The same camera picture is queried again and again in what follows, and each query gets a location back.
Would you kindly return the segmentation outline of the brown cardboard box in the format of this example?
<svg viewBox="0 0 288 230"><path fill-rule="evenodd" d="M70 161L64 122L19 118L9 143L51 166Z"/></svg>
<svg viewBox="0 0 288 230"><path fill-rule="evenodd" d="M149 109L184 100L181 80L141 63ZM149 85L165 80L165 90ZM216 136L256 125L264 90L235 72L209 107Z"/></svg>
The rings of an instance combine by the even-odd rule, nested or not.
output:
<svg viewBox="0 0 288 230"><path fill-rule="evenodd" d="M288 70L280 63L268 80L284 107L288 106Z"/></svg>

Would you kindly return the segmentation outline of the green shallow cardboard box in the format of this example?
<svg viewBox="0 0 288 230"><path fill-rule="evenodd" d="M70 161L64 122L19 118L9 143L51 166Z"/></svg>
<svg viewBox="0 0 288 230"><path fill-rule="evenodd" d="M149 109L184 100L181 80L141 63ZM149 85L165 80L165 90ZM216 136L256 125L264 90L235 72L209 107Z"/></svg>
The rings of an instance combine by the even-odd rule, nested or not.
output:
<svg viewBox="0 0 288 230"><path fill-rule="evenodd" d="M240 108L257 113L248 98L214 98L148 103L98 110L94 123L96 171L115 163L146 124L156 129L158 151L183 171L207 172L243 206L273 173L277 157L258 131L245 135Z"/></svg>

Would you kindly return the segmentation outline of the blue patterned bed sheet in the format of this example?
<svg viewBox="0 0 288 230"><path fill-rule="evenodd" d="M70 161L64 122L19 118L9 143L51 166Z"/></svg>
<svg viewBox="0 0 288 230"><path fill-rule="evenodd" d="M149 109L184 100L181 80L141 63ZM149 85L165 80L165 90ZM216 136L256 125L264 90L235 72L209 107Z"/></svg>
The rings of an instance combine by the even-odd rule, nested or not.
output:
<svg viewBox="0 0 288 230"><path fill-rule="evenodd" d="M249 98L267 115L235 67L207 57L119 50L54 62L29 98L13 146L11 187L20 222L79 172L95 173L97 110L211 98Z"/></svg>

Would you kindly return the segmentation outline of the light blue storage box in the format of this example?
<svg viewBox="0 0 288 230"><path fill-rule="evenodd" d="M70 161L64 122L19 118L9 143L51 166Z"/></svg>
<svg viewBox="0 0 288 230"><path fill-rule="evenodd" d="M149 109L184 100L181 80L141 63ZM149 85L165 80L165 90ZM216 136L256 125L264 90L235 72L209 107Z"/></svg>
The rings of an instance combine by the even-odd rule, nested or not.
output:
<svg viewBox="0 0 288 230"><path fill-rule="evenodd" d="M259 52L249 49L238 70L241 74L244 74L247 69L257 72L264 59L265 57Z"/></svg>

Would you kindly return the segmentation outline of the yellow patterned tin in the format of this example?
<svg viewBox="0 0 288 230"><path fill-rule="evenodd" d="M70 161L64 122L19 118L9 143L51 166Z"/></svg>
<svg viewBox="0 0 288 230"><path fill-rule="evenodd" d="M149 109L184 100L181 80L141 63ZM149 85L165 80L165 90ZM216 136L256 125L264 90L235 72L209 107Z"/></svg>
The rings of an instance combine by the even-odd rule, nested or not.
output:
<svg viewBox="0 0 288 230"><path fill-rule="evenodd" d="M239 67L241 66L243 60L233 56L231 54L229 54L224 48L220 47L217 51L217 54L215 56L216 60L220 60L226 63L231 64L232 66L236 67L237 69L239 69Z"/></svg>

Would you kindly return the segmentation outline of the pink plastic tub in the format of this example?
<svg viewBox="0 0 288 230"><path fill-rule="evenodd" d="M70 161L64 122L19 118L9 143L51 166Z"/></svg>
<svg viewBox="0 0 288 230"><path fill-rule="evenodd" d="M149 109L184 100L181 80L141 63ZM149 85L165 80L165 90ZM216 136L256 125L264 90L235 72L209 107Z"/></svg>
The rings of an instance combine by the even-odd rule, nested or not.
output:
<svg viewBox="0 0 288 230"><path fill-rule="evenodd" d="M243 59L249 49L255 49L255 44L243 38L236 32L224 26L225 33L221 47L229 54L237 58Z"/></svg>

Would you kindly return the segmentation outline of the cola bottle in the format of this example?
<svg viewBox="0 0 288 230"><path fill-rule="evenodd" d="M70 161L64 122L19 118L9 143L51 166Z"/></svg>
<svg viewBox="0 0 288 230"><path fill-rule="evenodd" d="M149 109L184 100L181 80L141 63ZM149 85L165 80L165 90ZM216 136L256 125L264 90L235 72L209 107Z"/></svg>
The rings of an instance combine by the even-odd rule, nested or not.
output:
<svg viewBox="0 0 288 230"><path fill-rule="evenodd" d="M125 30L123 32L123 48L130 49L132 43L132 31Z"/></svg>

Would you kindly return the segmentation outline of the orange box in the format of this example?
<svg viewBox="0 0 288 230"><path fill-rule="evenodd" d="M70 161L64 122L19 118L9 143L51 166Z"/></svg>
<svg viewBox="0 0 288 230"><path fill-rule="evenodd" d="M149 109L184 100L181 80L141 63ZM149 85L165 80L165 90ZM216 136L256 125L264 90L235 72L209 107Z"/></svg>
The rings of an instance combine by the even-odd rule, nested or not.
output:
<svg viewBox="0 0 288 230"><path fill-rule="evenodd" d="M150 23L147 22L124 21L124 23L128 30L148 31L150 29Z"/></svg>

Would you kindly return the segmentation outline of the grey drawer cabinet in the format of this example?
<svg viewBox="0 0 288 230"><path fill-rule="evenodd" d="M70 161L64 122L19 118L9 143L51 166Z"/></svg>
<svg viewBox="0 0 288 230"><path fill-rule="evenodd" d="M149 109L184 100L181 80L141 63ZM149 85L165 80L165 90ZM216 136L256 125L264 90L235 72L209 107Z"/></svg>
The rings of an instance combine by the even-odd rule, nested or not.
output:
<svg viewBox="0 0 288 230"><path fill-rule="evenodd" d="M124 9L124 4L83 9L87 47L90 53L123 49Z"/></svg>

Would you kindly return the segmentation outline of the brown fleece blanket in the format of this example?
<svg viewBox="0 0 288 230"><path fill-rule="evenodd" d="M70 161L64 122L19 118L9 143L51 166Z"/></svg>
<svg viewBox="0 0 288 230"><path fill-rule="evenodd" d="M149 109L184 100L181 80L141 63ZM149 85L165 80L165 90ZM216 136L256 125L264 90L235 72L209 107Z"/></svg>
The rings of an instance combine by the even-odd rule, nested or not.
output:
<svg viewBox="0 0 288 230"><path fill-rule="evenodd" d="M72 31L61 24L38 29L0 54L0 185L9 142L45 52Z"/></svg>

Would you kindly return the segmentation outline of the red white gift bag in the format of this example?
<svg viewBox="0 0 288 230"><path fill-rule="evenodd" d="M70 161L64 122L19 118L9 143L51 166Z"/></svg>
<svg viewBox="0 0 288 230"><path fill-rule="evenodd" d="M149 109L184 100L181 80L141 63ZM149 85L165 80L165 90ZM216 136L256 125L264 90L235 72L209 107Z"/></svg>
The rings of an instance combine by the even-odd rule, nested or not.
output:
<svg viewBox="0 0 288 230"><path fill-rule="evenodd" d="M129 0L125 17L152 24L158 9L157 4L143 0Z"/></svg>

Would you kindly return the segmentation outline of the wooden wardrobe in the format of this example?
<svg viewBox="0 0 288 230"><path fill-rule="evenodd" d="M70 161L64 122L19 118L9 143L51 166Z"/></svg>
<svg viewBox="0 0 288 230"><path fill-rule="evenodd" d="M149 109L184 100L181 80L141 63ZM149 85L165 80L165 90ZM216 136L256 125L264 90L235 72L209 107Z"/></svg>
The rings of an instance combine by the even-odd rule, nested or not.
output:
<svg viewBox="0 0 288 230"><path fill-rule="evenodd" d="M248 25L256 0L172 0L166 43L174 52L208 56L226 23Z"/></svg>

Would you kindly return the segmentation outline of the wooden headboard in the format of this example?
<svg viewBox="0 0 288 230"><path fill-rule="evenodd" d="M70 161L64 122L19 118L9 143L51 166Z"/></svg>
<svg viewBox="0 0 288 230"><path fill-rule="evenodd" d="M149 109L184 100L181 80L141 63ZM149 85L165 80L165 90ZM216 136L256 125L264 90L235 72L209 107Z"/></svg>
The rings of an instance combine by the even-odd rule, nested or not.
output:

-- -- --

EXERCISE GOAL> Where a line of the data contains the string "wooden", include it in a count, and state that count alone.

EXERCISE RESULT> 2